During the Georgia governor’s race, the New York Times published an opinion article praising her for running as “an outspoken progressive” with a strategy that “emphasized her progressive positions.” Abrams made an appearance in a separate New York Times opinion article that same year on the “rise of black progressives” who are “unapologetically left” and have “rejected the idea that [they need] centrist Democrats to win.”

In 2018, just before the election, Politico published a news report celebrating the “Year of the Black Progressive.” The report included Abrams and other “bold progressive” candidates who won “Democratic nominations not despite being progressive, but precisely because they’re running to the left of their competition to have a shot at winning white liberals.”

Adding to the absurdity of the press’s supposed finger-on-the-pulse rebranding campaign for Abrams is this: She is not particularly popular with voters.

A November 2021 survey of a hypothetical rematch between Abrams and Kemp showed Abrams trailing by 3 points with likely voters in the state. The survey, which was conducted by Redfield & Wilton Strategies, shows Kemp with 47% of the vote, compared to Abrams’s 44%. On the national stage, things look about the same. The most recent data released by YouGov show only 36.2% of voters have a favorable opinion of Abrams. Meanwhile, 35.7% of voters hold an unfavorable opinion, while an alarming 28% say they have no opinion at all.

This is the person corporate media claim is a beloved and powerful political force.

There’s more going on here than simple wish-casting.

As Abrams has made a living litigating her loss to Kemp, Democratic lawmakers have promoted a narrative alleging Republicans win only when they cheat. This isn’t an uncharitable paraphrasing. This is something Democratic Massachusetts Sen. Elizabeth Warren quite literally stated in 2019.

“Massive voter suppression prevented Stacey Abrams from becoming the rightful governor of Georgia,” Warren said during an appearance at Al Sharpton’s National Action Network Convention. “They know that a durable majority of Americans believe in the promise of America, and they know that if all the votes are counted, we’ll win every time.”

The Democrats have been pushing this message for several years now, and they’ve done it all while using Abrams as the public face of their argument. There’s a reason why Senate Majority Leader Chuck Schumer of New York chose Abrams to deliver the Democratic Party’s official response to then-President Trump’s 2019 State of the Union address.

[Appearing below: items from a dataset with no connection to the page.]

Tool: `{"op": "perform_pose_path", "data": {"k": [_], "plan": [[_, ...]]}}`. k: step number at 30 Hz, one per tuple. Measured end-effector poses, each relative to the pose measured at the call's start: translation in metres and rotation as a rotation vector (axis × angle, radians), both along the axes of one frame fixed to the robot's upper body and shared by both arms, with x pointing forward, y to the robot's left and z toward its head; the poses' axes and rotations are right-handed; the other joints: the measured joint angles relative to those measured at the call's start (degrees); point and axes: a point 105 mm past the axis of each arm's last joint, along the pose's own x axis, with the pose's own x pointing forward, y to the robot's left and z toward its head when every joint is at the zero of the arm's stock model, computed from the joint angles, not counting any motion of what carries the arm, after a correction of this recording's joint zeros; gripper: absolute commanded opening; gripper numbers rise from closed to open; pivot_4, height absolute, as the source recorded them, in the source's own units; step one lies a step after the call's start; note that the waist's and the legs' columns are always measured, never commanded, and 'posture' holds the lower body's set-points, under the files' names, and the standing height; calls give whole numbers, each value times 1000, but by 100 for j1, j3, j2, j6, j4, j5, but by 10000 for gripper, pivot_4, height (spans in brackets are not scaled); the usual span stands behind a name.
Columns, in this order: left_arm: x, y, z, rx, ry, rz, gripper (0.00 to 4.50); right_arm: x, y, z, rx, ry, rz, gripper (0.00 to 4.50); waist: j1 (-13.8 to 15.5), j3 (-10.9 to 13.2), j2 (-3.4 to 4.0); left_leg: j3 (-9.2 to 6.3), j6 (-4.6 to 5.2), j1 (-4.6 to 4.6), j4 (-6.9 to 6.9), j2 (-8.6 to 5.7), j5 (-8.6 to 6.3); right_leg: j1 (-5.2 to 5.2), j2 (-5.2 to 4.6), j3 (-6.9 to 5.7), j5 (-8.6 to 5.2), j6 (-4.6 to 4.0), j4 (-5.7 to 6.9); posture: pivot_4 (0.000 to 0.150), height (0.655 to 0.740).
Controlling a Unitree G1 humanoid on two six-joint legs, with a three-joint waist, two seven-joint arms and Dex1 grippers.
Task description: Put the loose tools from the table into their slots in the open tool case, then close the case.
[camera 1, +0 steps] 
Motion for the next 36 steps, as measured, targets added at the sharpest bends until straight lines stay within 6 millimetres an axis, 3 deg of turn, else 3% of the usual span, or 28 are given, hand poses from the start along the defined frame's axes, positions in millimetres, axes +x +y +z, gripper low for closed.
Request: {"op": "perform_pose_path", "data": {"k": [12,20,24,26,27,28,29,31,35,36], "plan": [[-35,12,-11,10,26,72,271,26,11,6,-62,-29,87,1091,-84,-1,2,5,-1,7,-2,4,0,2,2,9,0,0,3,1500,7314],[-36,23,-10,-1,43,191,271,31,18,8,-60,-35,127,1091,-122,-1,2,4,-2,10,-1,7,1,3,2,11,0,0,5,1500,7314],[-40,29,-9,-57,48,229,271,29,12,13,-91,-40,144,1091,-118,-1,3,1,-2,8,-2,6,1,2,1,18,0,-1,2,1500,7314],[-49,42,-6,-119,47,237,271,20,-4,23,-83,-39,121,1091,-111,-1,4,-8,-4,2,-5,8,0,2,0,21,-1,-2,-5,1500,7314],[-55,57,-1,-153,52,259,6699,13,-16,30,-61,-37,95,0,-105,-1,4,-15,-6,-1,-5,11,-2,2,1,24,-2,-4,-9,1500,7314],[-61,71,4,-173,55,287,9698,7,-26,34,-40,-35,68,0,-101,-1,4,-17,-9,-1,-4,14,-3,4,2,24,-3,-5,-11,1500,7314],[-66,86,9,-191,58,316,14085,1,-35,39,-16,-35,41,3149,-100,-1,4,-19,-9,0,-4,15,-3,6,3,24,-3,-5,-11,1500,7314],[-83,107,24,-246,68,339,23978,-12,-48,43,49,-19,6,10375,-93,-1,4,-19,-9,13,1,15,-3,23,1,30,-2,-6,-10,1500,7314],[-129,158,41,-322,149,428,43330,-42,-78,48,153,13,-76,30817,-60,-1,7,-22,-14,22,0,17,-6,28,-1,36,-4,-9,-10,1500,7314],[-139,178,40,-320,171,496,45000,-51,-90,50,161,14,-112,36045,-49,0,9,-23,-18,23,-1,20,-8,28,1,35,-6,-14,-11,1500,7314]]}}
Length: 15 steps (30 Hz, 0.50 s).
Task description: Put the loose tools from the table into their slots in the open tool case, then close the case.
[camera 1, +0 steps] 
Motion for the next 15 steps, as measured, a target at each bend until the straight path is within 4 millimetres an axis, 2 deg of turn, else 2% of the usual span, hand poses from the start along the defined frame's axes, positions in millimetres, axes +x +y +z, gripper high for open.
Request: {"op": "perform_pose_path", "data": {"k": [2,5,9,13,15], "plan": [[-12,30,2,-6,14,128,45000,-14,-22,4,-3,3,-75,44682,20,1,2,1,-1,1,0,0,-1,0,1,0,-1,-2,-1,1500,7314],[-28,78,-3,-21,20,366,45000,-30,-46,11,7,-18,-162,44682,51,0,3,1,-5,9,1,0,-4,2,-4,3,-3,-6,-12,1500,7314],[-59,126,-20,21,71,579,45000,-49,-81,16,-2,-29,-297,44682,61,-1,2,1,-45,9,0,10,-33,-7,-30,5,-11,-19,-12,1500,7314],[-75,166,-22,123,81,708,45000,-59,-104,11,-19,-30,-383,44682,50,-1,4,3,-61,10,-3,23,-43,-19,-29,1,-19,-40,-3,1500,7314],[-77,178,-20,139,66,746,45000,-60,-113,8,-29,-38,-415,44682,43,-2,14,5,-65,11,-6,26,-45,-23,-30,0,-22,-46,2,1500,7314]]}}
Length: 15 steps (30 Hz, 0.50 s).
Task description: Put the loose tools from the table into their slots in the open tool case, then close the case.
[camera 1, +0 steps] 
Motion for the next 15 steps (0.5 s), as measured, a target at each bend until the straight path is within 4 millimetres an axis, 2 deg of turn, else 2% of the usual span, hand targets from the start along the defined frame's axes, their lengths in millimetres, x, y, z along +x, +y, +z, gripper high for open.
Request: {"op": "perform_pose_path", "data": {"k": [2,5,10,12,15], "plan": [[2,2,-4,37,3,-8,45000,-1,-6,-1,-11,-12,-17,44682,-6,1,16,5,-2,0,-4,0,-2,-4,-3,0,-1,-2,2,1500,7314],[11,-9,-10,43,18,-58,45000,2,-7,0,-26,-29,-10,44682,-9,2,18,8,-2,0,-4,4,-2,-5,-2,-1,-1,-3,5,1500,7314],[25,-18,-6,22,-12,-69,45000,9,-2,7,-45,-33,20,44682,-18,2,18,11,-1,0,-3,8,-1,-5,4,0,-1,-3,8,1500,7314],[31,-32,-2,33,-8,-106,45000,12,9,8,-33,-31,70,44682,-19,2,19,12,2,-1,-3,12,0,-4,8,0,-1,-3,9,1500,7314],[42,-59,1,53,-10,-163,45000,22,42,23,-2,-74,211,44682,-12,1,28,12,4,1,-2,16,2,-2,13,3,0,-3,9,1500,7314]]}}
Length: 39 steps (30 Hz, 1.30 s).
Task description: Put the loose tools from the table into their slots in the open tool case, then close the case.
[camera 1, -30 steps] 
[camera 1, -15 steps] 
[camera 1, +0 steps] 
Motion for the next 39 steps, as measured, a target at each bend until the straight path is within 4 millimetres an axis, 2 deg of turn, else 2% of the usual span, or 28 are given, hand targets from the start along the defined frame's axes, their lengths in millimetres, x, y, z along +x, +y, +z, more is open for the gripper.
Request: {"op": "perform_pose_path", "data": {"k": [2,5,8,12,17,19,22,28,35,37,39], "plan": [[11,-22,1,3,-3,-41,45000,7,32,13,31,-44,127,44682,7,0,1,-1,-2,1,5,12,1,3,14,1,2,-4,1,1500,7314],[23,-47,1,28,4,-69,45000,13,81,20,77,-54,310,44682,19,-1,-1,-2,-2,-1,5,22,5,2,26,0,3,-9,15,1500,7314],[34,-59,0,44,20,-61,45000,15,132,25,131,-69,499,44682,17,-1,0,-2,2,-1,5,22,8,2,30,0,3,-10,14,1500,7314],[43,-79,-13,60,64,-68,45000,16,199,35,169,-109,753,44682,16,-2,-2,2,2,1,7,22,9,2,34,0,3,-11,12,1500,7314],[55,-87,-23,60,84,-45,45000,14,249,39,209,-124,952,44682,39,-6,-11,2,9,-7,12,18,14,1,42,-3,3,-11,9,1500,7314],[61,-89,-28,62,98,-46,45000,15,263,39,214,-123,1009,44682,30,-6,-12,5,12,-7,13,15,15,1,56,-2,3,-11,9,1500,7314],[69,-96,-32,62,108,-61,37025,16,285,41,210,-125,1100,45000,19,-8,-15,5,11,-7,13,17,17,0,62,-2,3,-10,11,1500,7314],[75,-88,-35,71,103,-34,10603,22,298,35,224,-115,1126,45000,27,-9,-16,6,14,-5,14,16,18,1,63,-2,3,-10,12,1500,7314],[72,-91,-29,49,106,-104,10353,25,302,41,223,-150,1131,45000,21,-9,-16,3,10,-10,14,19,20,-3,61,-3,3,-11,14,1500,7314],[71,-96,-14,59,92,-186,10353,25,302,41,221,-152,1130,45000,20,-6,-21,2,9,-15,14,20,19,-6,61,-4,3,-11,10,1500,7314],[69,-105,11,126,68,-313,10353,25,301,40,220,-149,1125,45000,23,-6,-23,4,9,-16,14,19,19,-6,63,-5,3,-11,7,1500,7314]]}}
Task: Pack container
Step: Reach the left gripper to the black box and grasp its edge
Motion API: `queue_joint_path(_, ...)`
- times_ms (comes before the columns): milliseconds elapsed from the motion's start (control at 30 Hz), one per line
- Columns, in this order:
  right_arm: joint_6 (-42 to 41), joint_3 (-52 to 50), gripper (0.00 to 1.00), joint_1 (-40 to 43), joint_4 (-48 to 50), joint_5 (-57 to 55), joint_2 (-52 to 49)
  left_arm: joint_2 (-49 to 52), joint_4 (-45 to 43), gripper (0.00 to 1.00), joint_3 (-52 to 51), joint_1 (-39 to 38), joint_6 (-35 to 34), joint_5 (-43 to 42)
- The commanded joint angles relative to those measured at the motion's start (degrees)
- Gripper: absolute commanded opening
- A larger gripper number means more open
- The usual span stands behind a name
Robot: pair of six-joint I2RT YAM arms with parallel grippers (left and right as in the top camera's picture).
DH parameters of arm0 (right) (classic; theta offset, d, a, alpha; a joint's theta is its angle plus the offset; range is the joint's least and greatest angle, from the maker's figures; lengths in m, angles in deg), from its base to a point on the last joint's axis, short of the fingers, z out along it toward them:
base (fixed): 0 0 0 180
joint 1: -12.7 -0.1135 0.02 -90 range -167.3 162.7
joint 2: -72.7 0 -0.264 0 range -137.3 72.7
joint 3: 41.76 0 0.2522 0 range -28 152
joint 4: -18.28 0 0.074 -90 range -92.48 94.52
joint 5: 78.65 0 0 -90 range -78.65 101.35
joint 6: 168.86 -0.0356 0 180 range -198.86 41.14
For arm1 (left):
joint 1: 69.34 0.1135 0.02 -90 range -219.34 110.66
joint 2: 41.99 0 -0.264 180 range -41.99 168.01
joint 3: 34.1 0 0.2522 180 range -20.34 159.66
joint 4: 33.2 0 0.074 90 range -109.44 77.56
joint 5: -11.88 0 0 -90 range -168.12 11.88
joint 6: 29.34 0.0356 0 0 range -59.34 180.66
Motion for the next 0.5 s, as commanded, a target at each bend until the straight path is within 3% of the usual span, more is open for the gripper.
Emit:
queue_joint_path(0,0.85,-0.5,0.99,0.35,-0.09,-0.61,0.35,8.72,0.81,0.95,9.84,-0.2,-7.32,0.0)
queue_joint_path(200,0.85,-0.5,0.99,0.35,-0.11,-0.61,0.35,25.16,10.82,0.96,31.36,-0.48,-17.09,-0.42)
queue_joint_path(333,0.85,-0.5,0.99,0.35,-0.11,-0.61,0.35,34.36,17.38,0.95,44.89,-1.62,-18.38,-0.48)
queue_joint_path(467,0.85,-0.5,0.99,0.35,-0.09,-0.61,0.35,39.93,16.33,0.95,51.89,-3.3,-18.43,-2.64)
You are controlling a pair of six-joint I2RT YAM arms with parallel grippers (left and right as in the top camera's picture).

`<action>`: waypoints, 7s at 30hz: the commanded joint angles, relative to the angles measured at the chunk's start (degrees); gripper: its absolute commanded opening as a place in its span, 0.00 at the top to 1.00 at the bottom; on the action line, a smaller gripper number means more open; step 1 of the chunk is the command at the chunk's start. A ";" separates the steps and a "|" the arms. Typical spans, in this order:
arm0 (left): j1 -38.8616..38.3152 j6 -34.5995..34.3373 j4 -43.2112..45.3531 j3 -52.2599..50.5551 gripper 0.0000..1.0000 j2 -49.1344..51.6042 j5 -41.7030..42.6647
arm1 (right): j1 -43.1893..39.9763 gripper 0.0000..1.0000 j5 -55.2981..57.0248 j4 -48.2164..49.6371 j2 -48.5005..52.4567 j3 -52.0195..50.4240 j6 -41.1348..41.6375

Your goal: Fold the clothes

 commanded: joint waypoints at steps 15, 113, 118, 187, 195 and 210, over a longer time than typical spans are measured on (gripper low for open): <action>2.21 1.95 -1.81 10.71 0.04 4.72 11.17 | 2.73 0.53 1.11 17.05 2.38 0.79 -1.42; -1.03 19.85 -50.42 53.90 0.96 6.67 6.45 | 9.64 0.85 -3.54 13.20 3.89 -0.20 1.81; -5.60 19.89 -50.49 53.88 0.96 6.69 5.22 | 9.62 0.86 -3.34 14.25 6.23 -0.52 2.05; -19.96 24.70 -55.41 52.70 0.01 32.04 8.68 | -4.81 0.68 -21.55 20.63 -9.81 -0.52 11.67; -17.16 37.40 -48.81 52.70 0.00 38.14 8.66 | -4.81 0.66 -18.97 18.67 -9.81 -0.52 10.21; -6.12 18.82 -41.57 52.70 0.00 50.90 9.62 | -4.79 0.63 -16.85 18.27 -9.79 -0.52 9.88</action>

“[Abrams] has led the charge for voting rights, which is at the root of just about everything else,” Schumer said.

This is known as saying the quiet part aloud. Democrats have a talking point to sell, and they’ve settled on Abrams as the poster child for the effort. Media have responded not only by legitimizing her election grievances but also by erasing her earlier “progressive” bona fides and recasting her as a much more appealing “moderate.”

On Dec. 1, 2021, Abrams announced she would run again for Georgia governor. She then had the audacity to allege she never disputed the results of the 2018 Georgia governor’s race.

“I did not challenge the outcome of the election, unlike some recent folks did,” she told MSNBC’s Rachel Maddow, referring to Trump’s own objections regarding the 2020 election. “What I said was that the system was not fair. And leaders challenge systems. Leaders say we can do better. That is what I declared.”

This, of course, is a falsehood. She most absolutely disputed the results of the election in both word and deed, including not one, but two separate lawsuits.

Unsurprisingly, the same media that tell us Abrams is a one-of-a-kind political savant, that she is a real-life martyr of GOP “voter suppression” tactics, have done exactly nothing to correct the record.

The truth matters, corporate media tell us. Yes, but apparently only some of the time.

Becket Adams is a senior commentary writer for the Washington Examiner.